Other example, been driving around the city, car is hot, park for 25 minutes and when you get back in your car your intake temps are 75C from the heatsoak. When I drive it on the road as soon as I hit boost, within a second or 2 you will see the temps drop to 65!! AS soon as you get off boost, it will start to rise from that immediate drop until the car stabilizes and drops as it normally would from air hitting the front.



Water injection is to prevent detonation, cooler intake temps and more power are more of a plus than anything else. Heatsoak is gone, thats the cool thing (pardon the pun, ok?)

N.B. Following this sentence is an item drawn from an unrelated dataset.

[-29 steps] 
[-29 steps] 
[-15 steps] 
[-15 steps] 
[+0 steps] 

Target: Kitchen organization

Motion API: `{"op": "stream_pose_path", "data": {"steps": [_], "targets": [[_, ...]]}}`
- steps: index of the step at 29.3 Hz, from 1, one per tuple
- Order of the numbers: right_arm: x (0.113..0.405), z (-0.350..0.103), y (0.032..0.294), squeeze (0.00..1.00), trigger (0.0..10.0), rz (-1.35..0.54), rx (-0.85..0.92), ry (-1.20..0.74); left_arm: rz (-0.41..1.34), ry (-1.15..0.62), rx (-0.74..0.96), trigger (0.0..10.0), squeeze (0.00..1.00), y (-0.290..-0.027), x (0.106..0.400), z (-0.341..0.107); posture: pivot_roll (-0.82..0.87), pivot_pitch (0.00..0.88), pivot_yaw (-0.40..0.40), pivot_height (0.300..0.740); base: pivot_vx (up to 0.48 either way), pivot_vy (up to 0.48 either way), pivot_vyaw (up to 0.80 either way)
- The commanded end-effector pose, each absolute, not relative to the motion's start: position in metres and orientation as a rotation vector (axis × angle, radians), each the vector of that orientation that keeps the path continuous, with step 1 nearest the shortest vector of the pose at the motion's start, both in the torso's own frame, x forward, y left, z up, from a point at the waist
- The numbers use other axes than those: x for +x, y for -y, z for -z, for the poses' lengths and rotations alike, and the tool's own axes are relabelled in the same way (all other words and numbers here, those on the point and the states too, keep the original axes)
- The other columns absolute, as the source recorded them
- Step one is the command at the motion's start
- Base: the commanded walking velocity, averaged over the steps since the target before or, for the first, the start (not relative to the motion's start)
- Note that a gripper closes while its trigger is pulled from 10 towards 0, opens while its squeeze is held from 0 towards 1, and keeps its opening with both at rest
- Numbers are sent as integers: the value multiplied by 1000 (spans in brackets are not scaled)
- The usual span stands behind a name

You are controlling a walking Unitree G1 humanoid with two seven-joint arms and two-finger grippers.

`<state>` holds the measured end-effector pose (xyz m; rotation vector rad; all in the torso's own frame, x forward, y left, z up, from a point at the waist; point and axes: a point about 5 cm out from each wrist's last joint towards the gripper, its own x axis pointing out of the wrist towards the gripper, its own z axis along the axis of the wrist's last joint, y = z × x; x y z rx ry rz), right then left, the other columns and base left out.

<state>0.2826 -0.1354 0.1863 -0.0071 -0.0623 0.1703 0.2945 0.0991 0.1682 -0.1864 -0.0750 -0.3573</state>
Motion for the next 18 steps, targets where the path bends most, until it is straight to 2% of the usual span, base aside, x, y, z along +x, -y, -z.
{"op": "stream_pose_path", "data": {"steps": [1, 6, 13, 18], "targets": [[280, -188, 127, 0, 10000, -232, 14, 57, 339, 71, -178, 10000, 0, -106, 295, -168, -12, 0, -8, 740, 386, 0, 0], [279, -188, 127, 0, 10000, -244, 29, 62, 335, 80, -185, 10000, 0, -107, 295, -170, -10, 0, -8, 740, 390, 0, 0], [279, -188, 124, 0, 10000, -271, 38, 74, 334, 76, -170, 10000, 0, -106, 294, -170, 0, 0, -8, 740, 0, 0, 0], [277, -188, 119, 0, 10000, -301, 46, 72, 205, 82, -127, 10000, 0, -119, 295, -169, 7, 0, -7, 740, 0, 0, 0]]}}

Here is a linky and some quote.



"One very impressive aspect of this project is the water injection. It virtually eliminated heat soak. On the dyno, three back-to-back runs yielded practically no loss in horsepower at 14 psi. On the dragstrip, a heavily loaded fourth gear produced 100-to-120-mph times that ranged from 3.13 to 3.15--only a 0.02-sec. variation from four back-to-back quarter-mile runs with no cool down in between. Stay tuned; Project M3 will return to the road course next."



http://www.europeancarweb.com/projectcars/...04ec_projm3_02/

FikseRxSeven 07-17-2003 01:24 PM

is there a way to spray it if you see the intake temp rising?